Using jack to record telcos and screen

At my job we use VOIP regularly when making conferences or simply calling a colleague. We also have a screen sharing tool that we use to share the screen to remote participants. This is also used to make remote training sessions. What I've been missing is a way to record both the shared screen and sound for later viewing. I hacked jack a little in the past but didn't manage to get it working. I've been having some free time so I decided to hack it today and I finally got it working. So, from the start.

Gentoo's JACK guide on the wiki is not bad but I honestly didn't pay much attention to it. I have the jack use flag enabled globally so it was time to get it going.

First I emerged qjackctl. It is nice program that sits on the tray area (I have it default to hidden) that starts the jack daemon and that allows you to control what is connected to where. I also emerged alsa-plugins to get the alsa-jack plugin. Finally I emerge jamin. I need it just to be able to get the output back in :-)

I configured also to use the jack plug by default. This can be done by creating a ".asoundrc" file in your home folder with the following content:
pcm.!default {
        type plug
        slave { pcm "jack" }
}

pcm.jack {
        type jack
        playback_ports {
                0 system:playback_1
                1 system:playback_2
        }
        capture_ports {
                0 system:capture_1
                1 system:capture_2
        }
}
I also keep a ".asound_nojack" file that has the jackplug but doesn't turn it to the default audio output for alsa.
pcm.jackplug {
        type plug
        slave { pcm "jack" }
}

pcm.jack {
        type jack
        playback_ports {
                0 system:playback_1
                1 system:playback_2
        }
        capture_ports {
                0 system:capture_1
                1 system:capture_2
        }
}
With that in place any application that does not support jack but support alsa will still work.
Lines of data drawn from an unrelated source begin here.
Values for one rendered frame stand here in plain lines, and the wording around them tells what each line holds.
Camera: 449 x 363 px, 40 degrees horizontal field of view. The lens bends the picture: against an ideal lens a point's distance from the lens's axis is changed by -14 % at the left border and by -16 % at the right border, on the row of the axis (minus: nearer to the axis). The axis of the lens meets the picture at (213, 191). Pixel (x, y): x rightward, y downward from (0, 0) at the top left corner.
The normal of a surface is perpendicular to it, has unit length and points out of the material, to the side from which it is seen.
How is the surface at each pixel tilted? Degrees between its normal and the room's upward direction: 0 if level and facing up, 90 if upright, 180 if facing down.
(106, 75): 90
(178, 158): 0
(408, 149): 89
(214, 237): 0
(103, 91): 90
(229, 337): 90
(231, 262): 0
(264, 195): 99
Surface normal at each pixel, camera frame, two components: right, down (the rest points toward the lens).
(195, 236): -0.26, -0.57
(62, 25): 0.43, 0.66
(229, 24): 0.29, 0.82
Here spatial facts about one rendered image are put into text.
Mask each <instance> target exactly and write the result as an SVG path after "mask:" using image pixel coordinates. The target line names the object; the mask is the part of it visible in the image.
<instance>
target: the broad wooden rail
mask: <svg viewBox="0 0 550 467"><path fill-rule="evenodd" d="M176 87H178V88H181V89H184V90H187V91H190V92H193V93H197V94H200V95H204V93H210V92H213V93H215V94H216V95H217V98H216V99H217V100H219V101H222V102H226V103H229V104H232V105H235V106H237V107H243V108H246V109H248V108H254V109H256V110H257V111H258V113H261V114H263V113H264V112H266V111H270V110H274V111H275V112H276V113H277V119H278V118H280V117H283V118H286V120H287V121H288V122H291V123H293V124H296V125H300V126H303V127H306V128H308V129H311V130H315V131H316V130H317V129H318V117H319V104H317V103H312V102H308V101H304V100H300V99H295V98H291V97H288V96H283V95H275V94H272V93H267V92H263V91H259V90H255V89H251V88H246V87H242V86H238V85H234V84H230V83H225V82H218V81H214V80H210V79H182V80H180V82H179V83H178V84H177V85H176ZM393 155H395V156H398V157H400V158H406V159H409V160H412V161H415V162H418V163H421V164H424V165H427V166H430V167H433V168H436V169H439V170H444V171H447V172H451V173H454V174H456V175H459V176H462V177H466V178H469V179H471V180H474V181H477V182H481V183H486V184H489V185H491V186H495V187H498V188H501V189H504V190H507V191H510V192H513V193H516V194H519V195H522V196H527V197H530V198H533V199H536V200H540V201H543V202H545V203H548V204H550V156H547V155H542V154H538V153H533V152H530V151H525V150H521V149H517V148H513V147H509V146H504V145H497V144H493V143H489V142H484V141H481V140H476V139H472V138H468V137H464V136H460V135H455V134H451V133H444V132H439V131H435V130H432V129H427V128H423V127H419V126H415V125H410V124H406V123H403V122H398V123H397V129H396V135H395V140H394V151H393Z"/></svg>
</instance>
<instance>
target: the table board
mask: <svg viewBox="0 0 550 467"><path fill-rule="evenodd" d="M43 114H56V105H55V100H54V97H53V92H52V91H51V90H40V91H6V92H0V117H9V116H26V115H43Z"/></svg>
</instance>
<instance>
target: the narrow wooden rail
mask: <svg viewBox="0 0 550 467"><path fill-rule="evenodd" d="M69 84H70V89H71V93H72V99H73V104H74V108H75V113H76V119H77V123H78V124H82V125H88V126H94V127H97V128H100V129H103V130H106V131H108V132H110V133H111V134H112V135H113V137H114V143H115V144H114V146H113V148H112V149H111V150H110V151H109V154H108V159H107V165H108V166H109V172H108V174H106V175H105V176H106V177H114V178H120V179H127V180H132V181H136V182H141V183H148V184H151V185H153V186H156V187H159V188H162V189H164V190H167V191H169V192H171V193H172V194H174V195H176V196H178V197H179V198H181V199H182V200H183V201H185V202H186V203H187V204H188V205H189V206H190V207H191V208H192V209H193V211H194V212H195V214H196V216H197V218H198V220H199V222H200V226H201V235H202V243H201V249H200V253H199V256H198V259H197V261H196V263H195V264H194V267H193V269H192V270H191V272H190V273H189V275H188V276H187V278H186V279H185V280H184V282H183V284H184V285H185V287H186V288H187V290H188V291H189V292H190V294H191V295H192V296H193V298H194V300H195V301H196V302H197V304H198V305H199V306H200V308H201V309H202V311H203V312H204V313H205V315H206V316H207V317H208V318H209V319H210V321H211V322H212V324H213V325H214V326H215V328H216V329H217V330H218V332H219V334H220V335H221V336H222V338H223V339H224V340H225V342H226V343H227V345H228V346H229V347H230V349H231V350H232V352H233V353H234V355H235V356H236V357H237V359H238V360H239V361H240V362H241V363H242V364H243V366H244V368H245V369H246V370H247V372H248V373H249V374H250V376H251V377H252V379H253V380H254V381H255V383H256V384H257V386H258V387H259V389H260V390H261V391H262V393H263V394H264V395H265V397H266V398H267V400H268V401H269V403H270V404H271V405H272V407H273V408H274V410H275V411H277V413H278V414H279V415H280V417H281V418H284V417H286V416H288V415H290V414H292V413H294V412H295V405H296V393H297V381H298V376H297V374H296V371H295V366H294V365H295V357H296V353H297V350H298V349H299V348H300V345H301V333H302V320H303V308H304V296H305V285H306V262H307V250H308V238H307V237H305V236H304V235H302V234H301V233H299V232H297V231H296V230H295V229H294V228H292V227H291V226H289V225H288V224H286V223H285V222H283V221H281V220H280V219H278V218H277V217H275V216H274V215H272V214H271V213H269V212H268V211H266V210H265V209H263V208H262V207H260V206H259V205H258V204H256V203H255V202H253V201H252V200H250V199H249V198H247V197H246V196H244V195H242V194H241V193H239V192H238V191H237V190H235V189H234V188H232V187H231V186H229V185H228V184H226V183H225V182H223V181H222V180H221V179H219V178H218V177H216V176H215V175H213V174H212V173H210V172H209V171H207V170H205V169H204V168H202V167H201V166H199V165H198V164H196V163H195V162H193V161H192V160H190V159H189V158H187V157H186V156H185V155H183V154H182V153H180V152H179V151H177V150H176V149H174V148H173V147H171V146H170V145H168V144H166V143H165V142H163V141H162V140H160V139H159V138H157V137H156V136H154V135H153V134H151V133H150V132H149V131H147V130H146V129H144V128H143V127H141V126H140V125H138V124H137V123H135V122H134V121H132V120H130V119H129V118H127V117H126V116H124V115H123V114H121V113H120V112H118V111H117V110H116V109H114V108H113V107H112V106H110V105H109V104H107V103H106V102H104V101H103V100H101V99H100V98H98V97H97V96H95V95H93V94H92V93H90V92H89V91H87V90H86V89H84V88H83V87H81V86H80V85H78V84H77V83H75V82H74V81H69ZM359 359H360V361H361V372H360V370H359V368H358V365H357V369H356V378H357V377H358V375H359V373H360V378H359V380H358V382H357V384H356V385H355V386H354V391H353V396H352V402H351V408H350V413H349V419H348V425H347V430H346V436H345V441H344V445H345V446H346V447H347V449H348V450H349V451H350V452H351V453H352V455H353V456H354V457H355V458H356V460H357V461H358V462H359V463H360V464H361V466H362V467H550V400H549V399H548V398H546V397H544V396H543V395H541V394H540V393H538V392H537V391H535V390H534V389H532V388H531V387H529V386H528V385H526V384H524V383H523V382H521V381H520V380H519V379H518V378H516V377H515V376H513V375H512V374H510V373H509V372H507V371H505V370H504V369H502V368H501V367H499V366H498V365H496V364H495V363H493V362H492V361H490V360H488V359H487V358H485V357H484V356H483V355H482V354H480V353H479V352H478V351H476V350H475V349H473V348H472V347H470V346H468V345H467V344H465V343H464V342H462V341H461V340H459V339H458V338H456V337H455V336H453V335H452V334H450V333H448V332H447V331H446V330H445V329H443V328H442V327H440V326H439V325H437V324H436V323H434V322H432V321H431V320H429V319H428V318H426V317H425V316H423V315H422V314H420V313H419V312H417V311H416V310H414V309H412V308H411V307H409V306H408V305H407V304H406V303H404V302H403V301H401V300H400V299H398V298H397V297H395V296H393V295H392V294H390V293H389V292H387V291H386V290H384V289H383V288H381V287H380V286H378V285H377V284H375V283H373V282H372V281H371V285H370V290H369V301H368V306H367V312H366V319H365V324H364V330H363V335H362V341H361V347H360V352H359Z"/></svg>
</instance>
qjackctl has several windows, one of them is the Connections. I use it to reroute sound before recording.

What I do is start jamin, redirect all the bits I want to record to jasmin and disconnect them from the system output. Then start qt-recordmydesktop and point it to use the jamin output as audio source when recording. Here are screenshots of the important bits.


Importante Note: recordmydesktop has a bug that makes it complain that it has no jack support, even though the use flag is turned on. This is fixed upstream and available in Gentoo as a backport but you will have to unmask the package (0.3.8.1-r4 works at the time I wrote this).